Students seek sports management wisdom in South Korea

WSU students are packing their bags for South Korea, where they will gain hands-on experience in international sports management.

The faculty-led study abroad program will take place from June 23 to Aug. 8 during the second 2014 Summer Session.

“Korea was picked because Korea has so much in sports,” said Chris Lebens, a clinical assistant professor and co-leader of the excursion.

South Korea hosted the 1988 Summer Olympics, the 2002 World Cup and the 2011 World Championships in Athletics and has been selected as the location for the 2018 Winter Olympics.

Students will spend the six-week trip at three universities across the country and visit each of the venues of the world sports competitions, which Lebens said is a unique experience.

The trip will begin in the nation’s capital at Seoul National University of Science and Technology and will travel from there to the Pusan National University in Pusan.
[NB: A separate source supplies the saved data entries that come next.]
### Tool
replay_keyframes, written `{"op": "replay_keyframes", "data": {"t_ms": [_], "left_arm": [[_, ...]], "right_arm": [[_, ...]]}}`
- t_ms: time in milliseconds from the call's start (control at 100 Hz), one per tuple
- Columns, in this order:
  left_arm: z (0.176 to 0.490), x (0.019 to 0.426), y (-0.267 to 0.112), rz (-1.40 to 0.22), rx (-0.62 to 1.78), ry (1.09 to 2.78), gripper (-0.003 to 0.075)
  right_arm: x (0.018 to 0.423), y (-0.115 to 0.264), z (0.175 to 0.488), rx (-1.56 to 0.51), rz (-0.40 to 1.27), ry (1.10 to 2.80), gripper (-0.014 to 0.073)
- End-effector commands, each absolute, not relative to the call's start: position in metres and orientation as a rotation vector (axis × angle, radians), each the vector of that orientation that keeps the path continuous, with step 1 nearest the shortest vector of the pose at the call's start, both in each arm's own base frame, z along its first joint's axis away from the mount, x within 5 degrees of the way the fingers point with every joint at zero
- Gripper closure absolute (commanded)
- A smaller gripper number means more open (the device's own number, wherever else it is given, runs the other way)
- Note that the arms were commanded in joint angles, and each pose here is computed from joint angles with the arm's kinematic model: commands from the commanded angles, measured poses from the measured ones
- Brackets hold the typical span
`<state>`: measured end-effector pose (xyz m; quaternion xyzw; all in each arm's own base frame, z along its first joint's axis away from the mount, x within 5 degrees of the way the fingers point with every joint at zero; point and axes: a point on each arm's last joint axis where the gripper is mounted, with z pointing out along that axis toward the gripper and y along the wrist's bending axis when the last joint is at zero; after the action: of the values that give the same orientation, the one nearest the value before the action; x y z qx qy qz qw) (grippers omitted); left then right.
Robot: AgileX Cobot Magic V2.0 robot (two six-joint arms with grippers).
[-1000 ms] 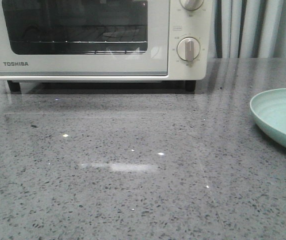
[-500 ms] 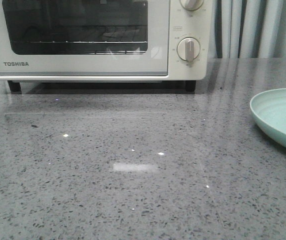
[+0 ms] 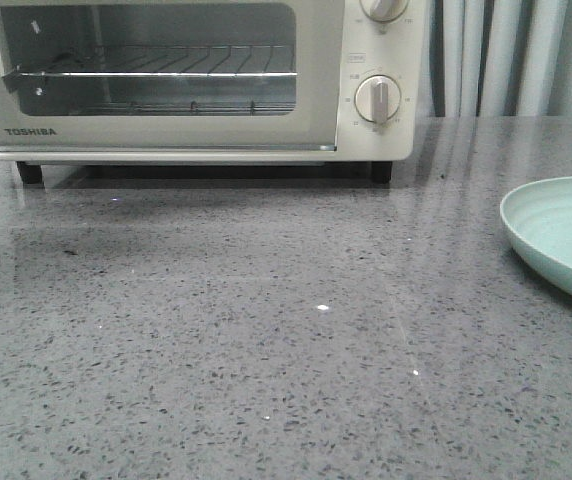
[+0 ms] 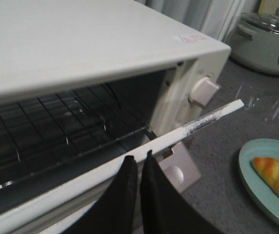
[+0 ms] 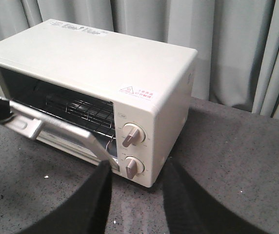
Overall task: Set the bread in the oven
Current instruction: 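Pull the oven door down and open with the left gripper, then lower the right gripper onto the croissant on the green plate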
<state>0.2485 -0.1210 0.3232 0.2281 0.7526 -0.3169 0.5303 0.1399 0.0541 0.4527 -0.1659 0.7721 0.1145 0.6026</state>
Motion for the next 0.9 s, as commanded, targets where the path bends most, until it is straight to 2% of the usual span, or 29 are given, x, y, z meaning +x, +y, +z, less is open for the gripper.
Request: {"op": "replay_keyframes", "data": {"t_ms": [0,210,340,600,670,830,890], "left_arm": [[0.32,0.232,-0.115,-0.746,0.526,1.798,0.074],[0.339,0.17,-0.103,-0.847,0.522,1.689,0.074],[0.363,0.132,-0.09,-0.806,0.532,1.591,0.074],[0.393,0.069,-0.065,-0.719,0.497,1.383,0.074],[0.396,0.06,-0.062,-0.713,0.497,1.347,0.074],[0.397,0.053,-0.06,-0.724,0.488,1.325,0.074],[0.397,0.053,-0.06,-0.722,0.491,1.326,0.074]], "right_arm": [[0.136,0.053,0.469,-0.37,0.269,1.696,0.0369],[0.135,0.053,0.461,-0.395,0.267,1.777,0.0369],[0.14,0.055,0.452,-0.421,0.254,1.864,0.0369],[0.177,0.064,0.408,-0.514,0.165,2.222,0.036],[0.191,0.067,0.396,-0.537,0.132,2.3,0.031],[0.219,0.068,0.366,-0.537,0.012,2.483,0.0081],[0.225,0.064,0.358,-0.522,-0.066,2.541,0.0034]]}}
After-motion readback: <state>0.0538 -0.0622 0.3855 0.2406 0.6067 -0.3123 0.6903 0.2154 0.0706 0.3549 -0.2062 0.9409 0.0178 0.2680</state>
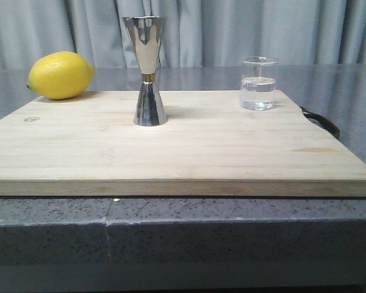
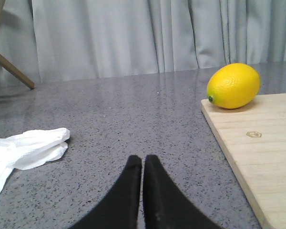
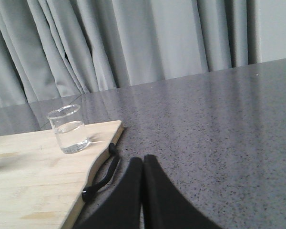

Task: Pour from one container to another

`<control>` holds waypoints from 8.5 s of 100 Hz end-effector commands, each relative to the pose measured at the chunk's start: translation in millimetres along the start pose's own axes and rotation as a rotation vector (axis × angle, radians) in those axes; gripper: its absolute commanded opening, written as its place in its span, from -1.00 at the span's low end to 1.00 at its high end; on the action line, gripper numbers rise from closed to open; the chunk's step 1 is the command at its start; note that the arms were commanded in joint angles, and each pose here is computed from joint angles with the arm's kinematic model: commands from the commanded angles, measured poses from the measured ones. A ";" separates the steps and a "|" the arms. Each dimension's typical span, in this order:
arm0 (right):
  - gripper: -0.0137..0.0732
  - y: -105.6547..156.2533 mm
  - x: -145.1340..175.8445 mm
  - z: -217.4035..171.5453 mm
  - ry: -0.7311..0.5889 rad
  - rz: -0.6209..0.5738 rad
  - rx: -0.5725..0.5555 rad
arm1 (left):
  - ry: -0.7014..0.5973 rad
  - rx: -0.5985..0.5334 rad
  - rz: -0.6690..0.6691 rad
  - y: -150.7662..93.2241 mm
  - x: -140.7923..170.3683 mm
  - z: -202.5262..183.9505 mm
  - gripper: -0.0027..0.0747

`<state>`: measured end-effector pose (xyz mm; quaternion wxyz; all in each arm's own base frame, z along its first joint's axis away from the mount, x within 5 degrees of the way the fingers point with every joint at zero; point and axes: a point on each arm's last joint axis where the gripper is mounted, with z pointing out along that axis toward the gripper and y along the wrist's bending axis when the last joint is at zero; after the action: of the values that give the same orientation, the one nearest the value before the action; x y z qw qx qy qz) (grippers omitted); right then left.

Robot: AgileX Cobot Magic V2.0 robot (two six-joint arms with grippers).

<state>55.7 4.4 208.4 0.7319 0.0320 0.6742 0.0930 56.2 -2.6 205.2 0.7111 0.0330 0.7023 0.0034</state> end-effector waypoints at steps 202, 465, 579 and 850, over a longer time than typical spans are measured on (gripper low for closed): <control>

The trip will end at Gangwon National University in Chuncheon.

Students will immerse themselves in South Korean culture by living in the residence halls and eating in the dining halls of each university they visit.

Lebens said the goal of the trip is to help students extend their global reach.

Yong Chae Rhee, a clinical assistant professor and co-leader of the trip, said many students don’t care what happens outside of the U.S.

“In order for their success to happen, they need these experiences outside of their comfort zones,” Rhee said.

In addition to that experience, participants will be eligible for credit in international sports management and venue management courses.

“The best way to really do this class is to do it in another country,” Lebens said.

Rhee said the experience of traveling internationally is important for students who aspire to work for large athletic organizations like the NBA and the MLB, which have roots internationally.

Junior sports management major Nicholas Frisk said he looks forward to participating in the program for the cultural diversity it offers.

“Just being able to see this perspective, how they do it internationally, how they do it in Korea compared to here, is really exciting,” Frisk said. “I think it’s going to be kind of a culture shock.”

The program will include a trip to the DMZ as well as palaces, temples, amusement parks, markets, and a few surprise locations, Lebens said.

Lebens and Rhee said the trip would not be possible without extensive help from the College of Education, the Global Learning Department, and Rhee’s connections in South Korea.

Rhee, who is South Korean, completed his undergraduate work at Pusan National University before traveling to the U.S. in 2008.

“I really utilized my networks in Korea, so this wouldn’t be possible without the people who are trying to help us out,” Rhee said.

A professor from Gangwon National University recently invited a small group of his students to complete a sports management study abroad program in the U.S., and Pullman was their first stop.

Rhee said the South Korean students stayed for several days in Pullman, where they connected with WSU students. The groups plan to reconnect in South Korea, he said.

“I think they already Facebook-friended each other,” he said. “When you go to a new country you really should know someone who can take you to local places.”

The budget for the program initially required that 10 students register, and only eight have registered thus far. The College of Education contributed funding to offset the costs of bringing two fewer students.

All students interested in the program are encouraged to apply.